Comprimé avec une dizaine d’Indiens dans l’étroit habitacle d’une jeep, collé à la fenêtre, j’escalade les contreforts de l’Himalaya. Accroché tant bien que vaille à un macadam dont les trous ne sont plus en formation depuis longtemps, le 4x4 cahote d’un méandre à l’autre. D’un côté, un précipice, de l’autre, une forêt. Virage après virage, je suis soit au bord du vide, soit de la végétation.
Quand survient une voiture en sens inverse, en l’absence de toute logique, elle arrive à passer. Magie indienne. Interpénétration moléculaire. Je suis irrigué du calme et de l’indifférence de mes coéquipiers temporaires : celui-ci somnole, ceux-là discutent, d’autres, s’il y avait plus de place, joueraient aux cartes ou aux échecs. Bref, personne ne s’affole. Tout est normal. Donc, aucune raison de m’inquiéter. Ou presque.
Petit à petit, l’air se sature d’humidité. Dehors comme dedans, tout ruisselle et se gorge d’eau. Les arbres, la chaussée, les corps, les vêtements. Moiteur, sueur, transpiration.
À Kurseong, l’escalade est terminée. La route reste chaotique, sinuant sur une sorte de plateau. Plus qu’une trentaine de kilomètres, c’est-à-dire près d’une heure et demie de voiture.
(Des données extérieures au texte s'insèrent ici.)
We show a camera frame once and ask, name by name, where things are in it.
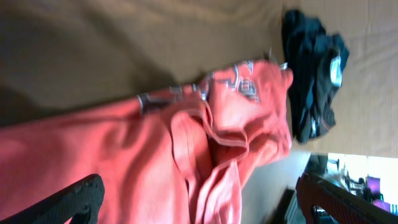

L’eau devient brouillard et le paysage disparaît. Effacé, gommé, avalé. Nous ne vivons plus que dans une peau de quelques mètres. Ni profondeur, ni épaisseur. L’au-delà est affaire de mémoire, rêve et imagination. Je vivrai ainsi trois semaines durant à Darjeeling. Sans perspective, emballé dans un cocon de coton.
Chaque matin, dès cinq heures, aux premières loges depuis ma chambre qui domine la ville, j’observe le combat du soleil contre la brume. Presque à chaque fois perdu, et si succès il y a, il est de courte durée : il est vain de lutter contre la reine des lieux. Aussi, le plus souvent, mon horizon s’arrête aux ruelles qui dévalent les pentes et aux toits des maisons qui s’accrochent les unes aux autres.